李殊大概是因為長期服用抑制性激素藥品,整張臉看起來有些浮腫,除此以外她的左臉上明顯有一道深紫色的疤痕。
“這裏的人是不是欺負你?”辛乙伸手撫摸着她臉上的疤痕,感覺傷口周圍的皮膚已經失去了彈性。
李殊聽了這話,卻不停地搖頭,開始躲閃着他的手掌。
“你不要怕,把一切都告訴我,我會幫你討回公道的。”
辛乙溫柔地撫摸着她的頭髮,感覺十分的粗糙油膩,似乎很久沒有打理過。
李殊這副凄慘的模樣,讓他原本古井無波的心境也產生了漣漪,掀起了一陣狂瀾。
“嚶嚶嚶”
李殊這時候忽然哭了起來,似乎有苦難言。
“我們先離開這裏。”
辛乙半蹲在地上攙扶着李殊,剛一用力卻感覺有些不對勁,心裏產生了一種毛骨悚然的感覺。
來不及多想他就地一滾,恰好避開了迎頭而來的一劍。
李殊手裏拿着他的那把楚劍,面無表情地繼續向他刺了過來。
“哼,中邪了嗎?”
辛乙側身避開利刃之後,一把抓住她的手腕,用力一抖就將李殊按倒在床上。
李殊在他手中瘋狂地掙扎着,卻根本無法反抗這股巨力,漸漸地便安靜了下來。
辛乙將她被制服之後,卻沒有收手,捲起床單之後將李殊牢牢捆住,最後綁成了一個粽子。
雖然李殊看起來情緒有些不對勁,不過他現在的想法卻是不能拋下她。
畢竟多年朋友一場,辛乙自然不想眼睜睜看着李殊就這樣被心魔折磨致死。
至於今後如何安置李殊,反正也就是多雙筷子而已,而且還可以請春秋內部擅長精神治療的人來幫助她。
……
半個小時后。
扛着李殊避開了所有的監控,好不容易又翻閱了三米高的圍牆,辛乙終於重新呼吸到了自由的空氣。

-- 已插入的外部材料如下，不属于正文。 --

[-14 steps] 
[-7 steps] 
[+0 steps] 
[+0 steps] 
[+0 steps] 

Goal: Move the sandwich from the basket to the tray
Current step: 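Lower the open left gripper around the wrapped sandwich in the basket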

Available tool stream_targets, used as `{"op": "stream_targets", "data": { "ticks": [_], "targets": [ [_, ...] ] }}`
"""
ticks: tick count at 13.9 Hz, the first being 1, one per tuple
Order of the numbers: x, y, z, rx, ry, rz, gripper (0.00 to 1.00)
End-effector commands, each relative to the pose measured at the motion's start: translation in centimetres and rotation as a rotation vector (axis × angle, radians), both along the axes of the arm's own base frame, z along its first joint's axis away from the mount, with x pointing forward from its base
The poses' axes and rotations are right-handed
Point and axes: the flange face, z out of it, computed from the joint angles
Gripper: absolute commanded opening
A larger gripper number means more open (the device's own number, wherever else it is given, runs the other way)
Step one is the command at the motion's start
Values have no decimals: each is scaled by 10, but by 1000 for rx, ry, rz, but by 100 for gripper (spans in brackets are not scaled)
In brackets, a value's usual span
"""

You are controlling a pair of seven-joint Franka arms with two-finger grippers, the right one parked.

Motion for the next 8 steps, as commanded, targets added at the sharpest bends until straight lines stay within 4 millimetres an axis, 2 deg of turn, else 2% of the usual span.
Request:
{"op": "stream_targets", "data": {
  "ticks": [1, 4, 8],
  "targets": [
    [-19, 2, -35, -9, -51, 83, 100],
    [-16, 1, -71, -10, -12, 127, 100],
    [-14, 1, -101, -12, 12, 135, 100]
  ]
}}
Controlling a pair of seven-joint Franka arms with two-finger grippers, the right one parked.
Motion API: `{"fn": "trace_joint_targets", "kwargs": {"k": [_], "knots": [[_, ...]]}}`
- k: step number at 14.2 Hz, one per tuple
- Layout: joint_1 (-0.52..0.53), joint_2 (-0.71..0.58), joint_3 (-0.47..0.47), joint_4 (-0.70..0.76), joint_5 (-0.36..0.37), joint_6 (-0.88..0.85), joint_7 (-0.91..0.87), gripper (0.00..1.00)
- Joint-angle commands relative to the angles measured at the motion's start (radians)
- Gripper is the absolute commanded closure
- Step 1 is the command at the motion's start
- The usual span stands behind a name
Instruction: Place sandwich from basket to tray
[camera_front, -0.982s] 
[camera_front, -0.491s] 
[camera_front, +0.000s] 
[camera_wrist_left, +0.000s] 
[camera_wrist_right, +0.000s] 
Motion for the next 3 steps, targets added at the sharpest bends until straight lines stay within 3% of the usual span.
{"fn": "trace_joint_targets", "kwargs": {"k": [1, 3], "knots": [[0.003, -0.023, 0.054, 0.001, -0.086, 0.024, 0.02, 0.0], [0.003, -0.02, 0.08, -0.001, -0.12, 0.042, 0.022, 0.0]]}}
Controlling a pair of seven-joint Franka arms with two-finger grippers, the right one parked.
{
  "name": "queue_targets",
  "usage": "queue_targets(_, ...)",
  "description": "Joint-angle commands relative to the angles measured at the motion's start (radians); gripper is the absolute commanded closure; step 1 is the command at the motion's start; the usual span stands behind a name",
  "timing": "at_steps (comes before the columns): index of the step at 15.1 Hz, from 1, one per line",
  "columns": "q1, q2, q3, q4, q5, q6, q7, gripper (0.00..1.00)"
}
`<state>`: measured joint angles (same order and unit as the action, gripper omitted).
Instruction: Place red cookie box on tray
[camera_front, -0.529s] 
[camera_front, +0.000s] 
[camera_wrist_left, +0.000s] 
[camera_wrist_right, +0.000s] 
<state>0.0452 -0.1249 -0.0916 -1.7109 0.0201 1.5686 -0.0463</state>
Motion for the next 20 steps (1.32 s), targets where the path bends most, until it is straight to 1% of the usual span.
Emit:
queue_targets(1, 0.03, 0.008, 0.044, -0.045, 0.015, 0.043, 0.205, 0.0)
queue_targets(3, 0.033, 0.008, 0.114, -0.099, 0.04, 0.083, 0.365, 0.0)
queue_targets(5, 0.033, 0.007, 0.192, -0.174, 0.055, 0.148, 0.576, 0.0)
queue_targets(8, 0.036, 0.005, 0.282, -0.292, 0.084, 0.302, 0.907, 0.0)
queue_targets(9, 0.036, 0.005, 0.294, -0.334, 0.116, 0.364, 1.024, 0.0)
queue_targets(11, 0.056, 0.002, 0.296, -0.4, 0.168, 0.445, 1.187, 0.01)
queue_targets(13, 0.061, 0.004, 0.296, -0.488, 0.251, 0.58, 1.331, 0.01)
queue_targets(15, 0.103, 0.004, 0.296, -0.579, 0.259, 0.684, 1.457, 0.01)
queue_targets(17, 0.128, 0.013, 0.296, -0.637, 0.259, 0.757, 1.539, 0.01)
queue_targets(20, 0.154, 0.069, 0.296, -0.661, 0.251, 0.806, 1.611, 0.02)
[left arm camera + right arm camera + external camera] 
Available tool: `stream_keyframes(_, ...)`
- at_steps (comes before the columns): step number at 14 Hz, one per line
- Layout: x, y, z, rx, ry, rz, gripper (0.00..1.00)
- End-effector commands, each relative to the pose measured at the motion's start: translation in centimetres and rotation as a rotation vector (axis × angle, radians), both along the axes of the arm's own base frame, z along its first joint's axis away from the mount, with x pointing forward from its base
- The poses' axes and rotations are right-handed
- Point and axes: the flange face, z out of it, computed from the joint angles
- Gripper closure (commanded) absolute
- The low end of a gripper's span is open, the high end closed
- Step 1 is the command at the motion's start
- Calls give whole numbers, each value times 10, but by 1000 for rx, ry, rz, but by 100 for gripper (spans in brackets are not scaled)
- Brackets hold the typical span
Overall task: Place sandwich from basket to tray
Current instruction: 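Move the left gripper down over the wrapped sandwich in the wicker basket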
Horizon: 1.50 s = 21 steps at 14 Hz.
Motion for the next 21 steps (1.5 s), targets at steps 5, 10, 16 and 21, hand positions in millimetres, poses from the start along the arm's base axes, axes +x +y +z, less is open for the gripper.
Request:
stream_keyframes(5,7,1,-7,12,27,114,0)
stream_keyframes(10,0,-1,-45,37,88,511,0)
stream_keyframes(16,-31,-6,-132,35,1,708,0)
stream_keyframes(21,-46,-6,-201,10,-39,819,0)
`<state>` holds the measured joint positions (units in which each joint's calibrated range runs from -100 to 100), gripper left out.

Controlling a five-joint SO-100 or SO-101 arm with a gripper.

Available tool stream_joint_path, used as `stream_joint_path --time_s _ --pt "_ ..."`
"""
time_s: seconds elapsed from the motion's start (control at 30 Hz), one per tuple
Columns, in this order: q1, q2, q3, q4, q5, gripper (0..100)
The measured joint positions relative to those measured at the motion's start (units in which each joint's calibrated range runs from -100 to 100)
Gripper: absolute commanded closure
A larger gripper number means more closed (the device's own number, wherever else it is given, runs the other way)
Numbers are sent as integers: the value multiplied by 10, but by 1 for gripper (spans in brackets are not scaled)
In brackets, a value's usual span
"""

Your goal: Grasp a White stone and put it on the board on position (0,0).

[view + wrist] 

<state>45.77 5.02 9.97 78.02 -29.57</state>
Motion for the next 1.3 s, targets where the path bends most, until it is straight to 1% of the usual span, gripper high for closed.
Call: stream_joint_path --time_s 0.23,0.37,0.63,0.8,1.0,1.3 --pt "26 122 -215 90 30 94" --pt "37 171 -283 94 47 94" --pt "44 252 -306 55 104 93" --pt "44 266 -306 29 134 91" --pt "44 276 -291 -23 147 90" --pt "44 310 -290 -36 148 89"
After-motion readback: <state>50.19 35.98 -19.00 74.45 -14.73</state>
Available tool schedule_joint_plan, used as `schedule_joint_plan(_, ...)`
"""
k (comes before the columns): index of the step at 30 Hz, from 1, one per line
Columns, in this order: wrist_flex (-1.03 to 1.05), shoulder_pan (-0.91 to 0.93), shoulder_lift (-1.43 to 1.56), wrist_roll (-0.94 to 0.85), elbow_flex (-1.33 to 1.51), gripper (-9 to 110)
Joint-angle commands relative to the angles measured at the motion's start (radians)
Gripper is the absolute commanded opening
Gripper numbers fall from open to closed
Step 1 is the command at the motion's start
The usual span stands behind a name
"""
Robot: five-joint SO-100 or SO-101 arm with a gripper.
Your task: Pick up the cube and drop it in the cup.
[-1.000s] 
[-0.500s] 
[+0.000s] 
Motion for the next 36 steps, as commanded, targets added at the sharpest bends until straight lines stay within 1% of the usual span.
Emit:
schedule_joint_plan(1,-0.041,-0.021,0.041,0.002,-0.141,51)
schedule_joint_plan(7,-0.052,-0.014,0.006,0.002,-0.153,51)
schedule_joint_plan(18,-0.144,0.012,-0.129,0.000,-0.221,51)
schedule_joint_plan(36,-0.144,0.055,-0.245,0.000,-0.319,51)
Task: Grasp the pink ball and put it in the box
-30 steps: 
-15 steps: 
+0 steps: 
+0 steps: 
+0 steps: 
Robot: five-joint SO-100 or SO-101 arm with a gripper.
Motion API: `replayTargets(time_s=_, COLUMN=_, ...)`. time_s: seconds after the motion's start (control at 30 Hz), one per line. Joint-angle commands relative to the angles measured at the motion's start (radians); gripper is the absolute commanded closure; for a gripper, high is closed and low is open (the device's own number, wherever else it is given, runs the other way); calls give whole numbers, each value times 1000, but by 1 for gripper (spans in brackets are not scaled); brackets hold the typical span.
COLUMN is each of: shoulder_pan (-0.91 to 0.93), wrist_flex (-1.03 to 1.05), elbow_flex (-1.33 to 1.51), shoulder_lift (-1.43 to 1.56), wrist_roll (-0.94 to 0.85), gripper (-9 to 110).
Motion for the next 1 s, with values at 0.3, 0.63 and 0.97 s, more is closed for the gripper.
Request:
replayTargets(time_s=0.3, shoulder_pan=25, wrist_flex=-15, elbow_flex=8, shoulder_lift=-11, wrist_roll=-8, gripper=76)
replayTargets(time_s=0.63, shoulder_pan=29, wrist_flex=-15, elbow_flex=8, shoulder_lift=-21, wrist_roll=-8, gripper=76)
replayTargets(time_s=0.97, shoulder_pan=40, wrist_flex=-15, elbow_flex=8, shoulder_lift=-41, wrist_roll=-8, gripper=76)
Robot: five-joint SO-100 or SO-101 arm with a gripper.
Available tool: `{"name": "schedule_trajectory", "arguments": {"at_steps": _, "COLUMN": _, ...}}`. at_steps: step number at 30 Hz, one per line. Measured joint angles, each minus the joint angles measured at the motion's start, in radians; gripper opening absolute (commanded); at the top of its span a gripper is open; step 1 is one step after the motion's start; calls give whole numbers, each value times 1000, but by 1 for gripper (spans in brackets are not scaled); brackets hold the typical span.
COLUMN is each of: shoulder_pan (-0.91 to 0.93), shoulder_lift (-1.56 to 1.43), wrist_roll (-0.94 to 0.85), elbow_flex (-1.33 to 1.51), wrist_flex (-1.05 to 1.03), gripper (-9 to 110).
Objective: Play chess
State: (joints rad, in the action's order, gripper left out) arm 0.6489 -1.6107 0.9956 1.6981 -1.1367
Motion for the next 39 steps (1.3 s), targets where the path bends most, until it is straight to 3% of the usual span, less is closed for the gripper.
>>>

為了防止李殊掙扎的時候發出聲音,他甚至辣手摧花直接將她打暈了。
不過這一切都是值得了,將李殊從苦海中救了回來,辛乙重生以來第一次感受到了喜悅。
這讓他覺得自己真的活過來了,而不是遊戲通關之後的又一次單打。
“咳咳咳咳”
幫李殊拍了拍背,順了一口氣之後,她開始激烈的咳嗽起來,眼淚鼻涕橫流。
[這次雖然成功把她救出來了,不過還是有很多疑點。]
辛乙看着李殊有些變形的臉蛋,心頭的再一次浮現了陰雲。
她之前中邪,根本不像是精神病發作,反倒像是受人控制一般。
身為春秋的一員,辛乙自然見識過許多奇人異士,對於擅長精神控制的特殊人才並不陌生。
而這類人往往被稱作是:超能力者。